Depiction of the possible effects of RTK heterodimerization. Center shows a generic, activated RTK homodimer in equilibrium with an RTK heterodimer (blue diamond, ligand and purple P, phosphorylation). Starting from the top left and going clockwise, unique signaling, where the heterodimer causes signaling not seen in the homodimers, possible due to unique tyrosines being phosphorylated (pink P). Amplified signaling, where the heterodimer has a stronger downstream signal than the homodimer, possible due to increased phosphorylation or decreased degradation. Modified signaling, where the heterodimer has a different probability of phosphorylation or adaptor protein binding than the homodimer, and it is possible that some tyrosines have increased phosphorylation while other tyrosines have decreased phosphorylation.

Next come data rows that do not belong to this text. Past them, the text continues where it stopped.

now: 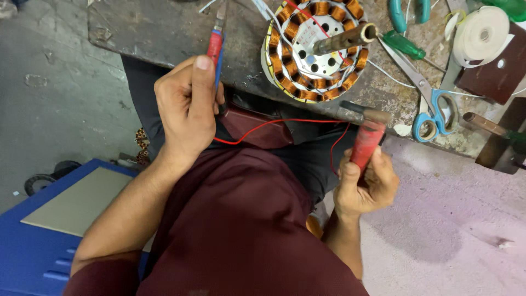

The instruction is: The person uses a multimeter with red and blue probes to test electrical continuity on several circular copper-wound stator components placed on a workbench. The person touches the probes to different wire ends and contact points on the stators, then moves to the next component and repeats the testing process.

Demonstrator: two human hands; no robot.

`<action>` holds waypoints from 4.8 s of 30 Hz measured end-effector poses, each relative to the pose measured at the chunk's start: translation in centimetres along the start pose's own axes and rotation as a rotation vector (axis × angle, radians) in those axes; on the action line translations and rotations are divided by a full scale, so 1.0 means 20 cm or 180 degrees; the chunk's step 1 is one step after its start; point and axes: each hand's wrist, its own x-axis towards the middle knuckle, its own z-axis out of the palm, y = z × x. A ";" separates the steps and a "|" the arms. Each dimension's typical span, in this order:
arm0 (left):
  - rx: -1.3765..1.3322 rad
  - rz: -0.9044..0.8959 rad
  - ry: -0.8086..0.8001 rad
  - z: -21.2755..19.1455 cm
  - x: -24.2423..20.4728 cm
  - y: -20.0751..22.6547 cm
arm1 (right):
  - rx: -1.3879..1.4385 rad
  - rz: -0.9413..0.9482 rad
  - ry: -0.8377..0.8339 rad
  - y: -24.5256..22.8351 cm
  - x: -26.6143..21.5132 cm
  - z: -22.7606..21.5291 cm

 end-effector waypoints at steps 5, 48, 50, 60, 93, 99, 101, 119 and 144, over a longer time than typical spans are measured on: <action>-0.0074 0.0015 -0.0001 0.00 -0.01 -0.01 | -0.0136 0.0207 -0.0045 -0.02 -0.01 0.01; -0.0134 0.0102 0.0056 0.00 0.00 -0.02 | -0.0384 -0.0114 -0.0112 -0.01 0.01 0.00; -0.0123 0.0108 0.0039 0.00 0.00 -0.01 | -0.0368 -0.0071 -0.0117 -0.01 0.00 0.00; 0.0030 -0.0041 0.0059 0.00 0.00 0.00 | -0.0075 0.0010 -0.0104 -0.01 0.00 0.00; -0.0071 0.0061 0.0045 0.00 0.00 -0.01 | -0.0368 -0.0108 -0.0029 0.00 -0.02 0.00; -0.0151 -0.0043 0.0055 0.00 -0.01 -0.02 | -0.0422 -0.0107 -0.0044 0.00 -0.02 -0.01; -0.0063 0.0027 0.0040 -0.01 -0.01 -0.01 | -0.0424 -0.0107 -0.0041 0.00 -0.02 -0.01; -0.0579 -0.0011 -0.0036 -0.01 -0.02 -0.03 | 0.0955 0.0485 0.0346 -0.05 0.03 0.01; -0.0188 0.2314 -0.1255 0.34 -0.23 0.50 | 0.1797 0.0609 0.0226 -0.30 -0.01 0.13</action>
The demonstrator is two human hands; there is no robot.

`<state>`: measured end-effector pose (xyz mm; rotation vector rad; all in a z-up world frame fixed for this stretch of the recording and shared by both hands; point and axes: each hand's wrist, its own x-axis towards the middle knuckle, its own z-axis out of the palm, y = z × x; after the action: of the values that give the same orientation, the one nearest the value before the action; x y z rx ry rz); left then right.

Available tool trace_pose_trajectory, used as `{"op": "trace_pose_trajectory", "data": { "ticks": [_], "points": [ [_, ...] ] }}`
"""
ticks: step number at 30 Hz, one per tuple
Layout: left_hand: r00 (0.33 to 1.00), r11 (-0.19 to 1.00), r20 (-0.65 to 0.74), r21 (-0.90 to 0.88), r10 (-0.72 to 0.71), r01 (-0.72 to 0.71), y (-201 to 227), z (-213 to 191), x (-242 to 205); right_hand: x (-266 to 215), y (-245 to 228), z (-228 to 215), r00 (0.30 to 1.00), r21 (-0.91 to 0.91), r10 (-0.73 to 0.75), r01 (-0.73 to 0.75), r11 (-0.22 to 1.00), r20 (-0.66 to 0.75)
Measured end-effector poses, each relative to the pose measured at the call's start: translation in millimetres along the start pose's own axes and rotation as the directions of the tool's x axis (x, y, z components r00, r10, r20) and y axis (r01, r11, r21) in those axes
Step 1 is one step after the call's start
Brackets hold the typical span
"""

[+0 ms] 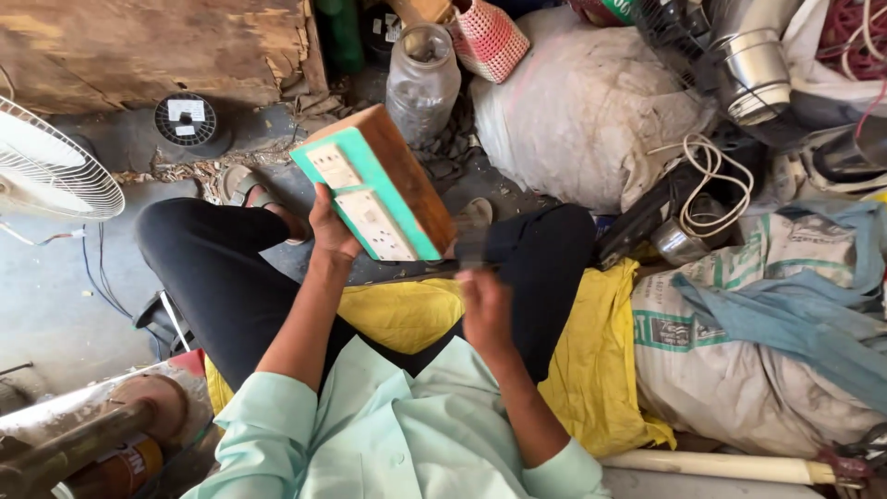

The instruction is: Cleaning and repairing an electrical switchbox in a workshop.

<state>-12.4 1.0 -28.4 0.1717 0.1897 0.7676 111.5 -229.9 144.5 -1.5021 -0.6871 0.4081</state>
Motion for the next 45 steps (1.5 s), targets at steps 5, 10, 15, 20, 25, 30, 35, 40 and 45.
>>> {"op": "trace_pose_trajectory", "data": {
  "ticks": [5, 10, 15, 20, 25, 30, 35, 40, 45],
  "points": [
    [0.999, 0.997, -0.025, -0.061, 0.041, -0.042, 6, 23, -7, -29, -8, 4, 0.973, -0.167, 0.057, -0.019, 0.986, 0.224],
    [0.997, 0.989, 0.045, -0.139, 0.062, -0.055, 4, 14, -3, -34, -5, 9, 0.959, -0.203, -0.129, 0.183, 0.962, 0.252],
    [0.998, 0.992, 0.022, -0.106, 0.067, -0.064, 7, 24, -4, -27, -9, 1, 0.931, -0.373, 0.029, 0.117, 0.921, 0.365],
    [0.997, 0.987, 0.075, -0.158, 0.024, -0.012, 7, 37, -2, 13, -51, 9, 0.974, -0.136, -0.1, 0.13, 0.982, 0.204],
    [0.991, 0.982, 0.131, -0.19, 0.008, 0.017, 10, 59, -6, 41, -61, 13, 0.969, -0.032, 0.001, 0.007, 0.999, 0.246],
    [0.972, 0.978, 0.233, -0.199, -0.011, 0.059, 9, 60, -7, 56, -52, 44, 0.933, 0.109, 0.117, -0.162, 0.981, 0.339],
    [0.986, 0.99, 0.168, -0.13, -0.026, 0.048, 5, 38, -3, 66, -56, 85, 0.918, 0.176, 0.016, -0.093, 0.98, 0.396],
    [0.98, 0.986, 0.18, -0.126, -0.085, 0.109, 7, 30, -2, 63, -40, 81, 0.928, 0.158, 0.021, -0.085, 0.984, 0.371],
    [0.971, 0.989, 0.207, -0.062, -0.116, 0.132, 4, 19, 2, 59, -48, 93, 0.951, 0.152, -0.01, -0.039, 0.988, 0.309]
  ]
}}
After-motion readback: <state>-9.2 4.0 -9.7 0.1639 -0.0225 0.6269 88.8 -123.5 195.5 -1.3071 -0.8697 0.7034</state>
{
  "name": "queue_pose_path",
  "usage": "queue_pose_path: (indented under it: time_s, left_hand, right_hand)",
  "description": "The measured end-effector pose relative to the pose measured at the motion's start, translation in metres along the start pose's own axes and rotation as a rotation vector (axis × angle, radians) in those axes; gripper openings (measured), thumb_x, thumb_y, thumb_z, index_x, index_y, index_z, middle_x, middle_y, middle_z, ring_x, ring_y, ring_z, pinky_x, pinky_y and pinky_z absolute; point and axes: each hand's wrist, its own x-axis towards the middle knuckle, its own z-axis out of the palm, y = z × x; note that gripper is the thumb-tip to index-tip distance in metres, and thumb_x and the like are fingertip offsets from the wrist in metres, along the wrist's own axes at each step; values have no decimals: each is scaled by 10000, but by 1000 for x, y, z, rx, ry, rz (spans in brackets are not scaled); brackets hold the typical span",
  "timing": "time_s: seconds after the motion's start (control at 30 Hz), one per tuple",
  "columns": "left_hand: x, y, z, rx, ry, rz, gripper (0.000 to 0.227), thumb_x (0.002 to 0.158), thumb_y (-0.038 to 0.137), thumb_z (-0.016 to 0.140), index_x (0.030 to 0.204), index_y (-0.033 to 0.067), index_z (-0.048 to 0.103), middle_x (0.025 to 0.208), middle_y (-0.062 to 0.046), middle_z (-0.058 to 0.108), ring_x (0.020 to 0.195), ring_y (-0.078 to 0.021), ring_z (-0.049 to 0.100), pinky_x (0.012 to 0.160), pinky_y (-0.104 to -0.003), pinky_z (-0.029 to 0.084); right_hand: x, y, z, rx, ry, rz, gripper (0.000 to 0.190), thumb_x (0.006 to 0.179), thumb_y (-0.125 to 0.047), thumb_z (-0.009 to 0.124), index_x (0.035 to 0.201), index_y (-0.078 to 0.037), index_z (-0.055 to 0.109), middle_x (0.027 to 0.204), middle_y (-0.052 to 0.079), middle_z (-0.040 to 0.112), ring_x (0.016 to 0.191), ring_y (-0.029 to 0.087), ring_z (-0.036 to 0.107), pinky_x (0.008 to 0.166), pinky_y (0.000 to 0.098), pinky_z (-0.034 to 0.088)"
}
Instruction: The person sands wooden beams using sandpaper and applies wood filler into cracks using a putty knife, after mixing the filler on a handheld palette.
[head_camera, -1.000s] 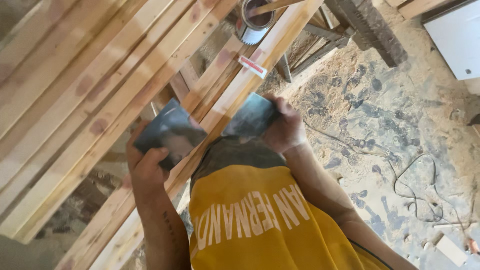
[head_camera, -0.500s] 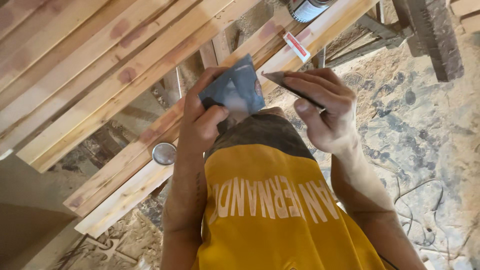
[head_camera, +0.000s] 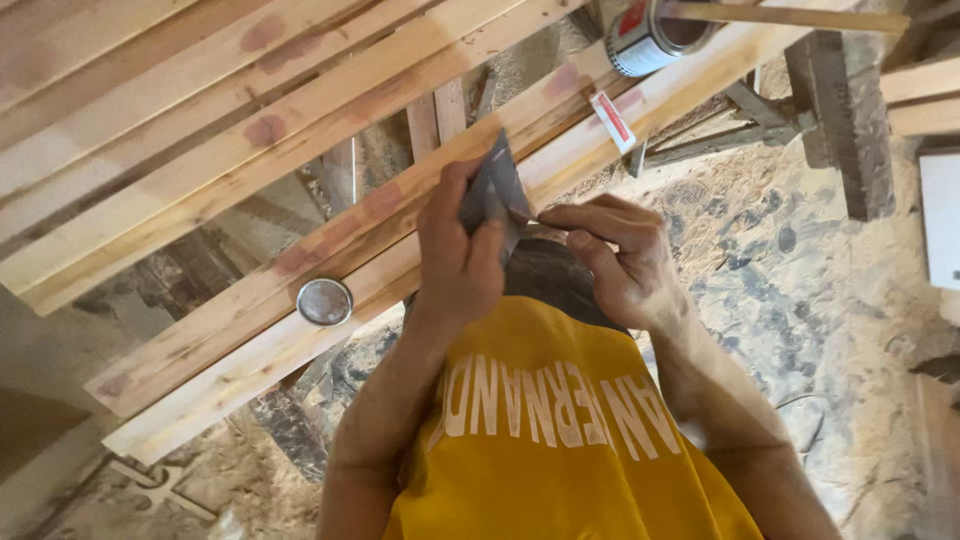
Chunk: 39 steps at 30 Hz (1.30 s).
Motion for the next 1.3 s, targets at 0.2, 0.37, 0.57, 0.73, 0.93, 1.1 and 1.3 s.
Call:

Inhibited signaling, where the heterodimer has a weaker downstream signal than the homodimer, possible due to the heterodimer being inactive or recruitment of a molecule which directly dephosphorylates the RTK. Signaling back-up, where the homodimer has been inhibited, possibly by a drug (red cross), but signaling can continue due to direct phosphorylation by the heterodimerization partner. Note that the heterodimers are shown as unliganded, which may not always be the case (i.e., some heterodimers could be liganded), and that the heterodimer effects are shown as only affecting signaling of one of the RTK species, although the effects could be bidirectional (i.e., the signaling of both RTK species could be affected).